Figure 3.

XBP1 is a cell-intrinsic requirement for eosinophil development. (a) Flow cytometry assessing expression of the congenic markers CD45.2 (Xbp1^f/f or Xbp1^Vav1) and CD45.1 (wild type) on peripheral blood eosinophils from chimeras generated with a mixture of wild-type bone marrow plus either Xbp1^f/f bone marrow (WT ⁺ Xbp1^f/f) or Xbp1^Vav1 bone marrow (WT ⁺ Xbp1^Vav1). Numbers in quadrants indicate percent cells in each. (b) Reconstitution efficiency of eosinophils, neutrophils (Neut) and basophils (Baso) in blood from mixed-bone marrow chimeras as in a (n = 6 host mice per chimera type). (c) Flow cytometry analyzing Siglec-F expression Xbp1^f/f and Xbp1^Vav1 BMDEs at day 8 of culture, gated on DAPI⁻ singlets. Numbers adjacent to outlined areas indicate percent Siglec-F⁺ cells. (d) Frequency of Siglec-F⁺ cells among Xbp1^f/f and Xbp1^Vav1 BMDEs at days 0, 4, 8 and 10 of culture (n = 3 independent cultures per genotype). (e) Microscopy of hematopoietic colonies from Xbp1^f/f and Xbp1^Vav1 BMDEs at day 8 of culture. Scale bars, 100 μm. (f) Microscopy of cytospin analysis of DAPI⁻Siglec-F⁺ singlets sorted from Xbp1^f/f and Xbp1^Vav1 BMDEs at day 8 of culture.
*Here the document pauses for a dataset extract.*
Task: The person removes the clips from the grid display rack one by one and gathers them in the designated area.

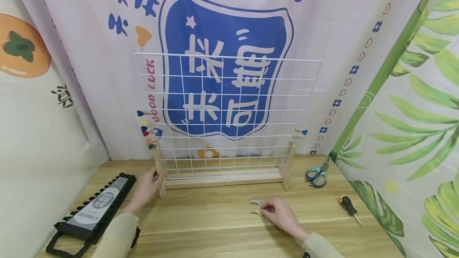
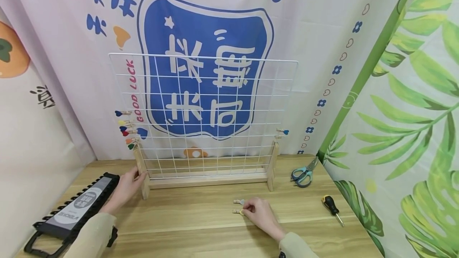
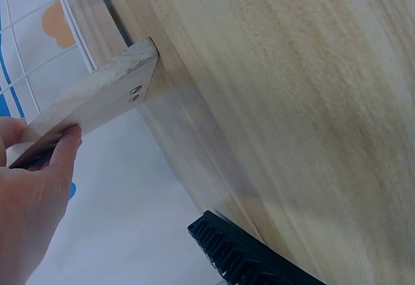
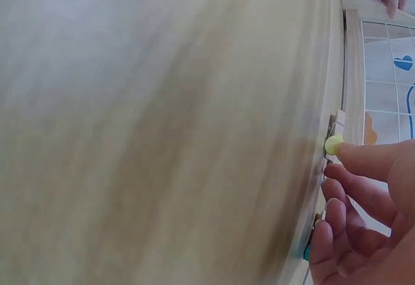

Scale bars, 5 μm. *P < 0.0001 (two-way analysis of variance (ANOVA) with the Šidák correction for multiple comparisons). Data are from two independent experiments with six mice per group (a,b; mean and s.e.m. in b) or more than three independent experiments with at least three mice per group (c–f; mean and s.e.m. in d).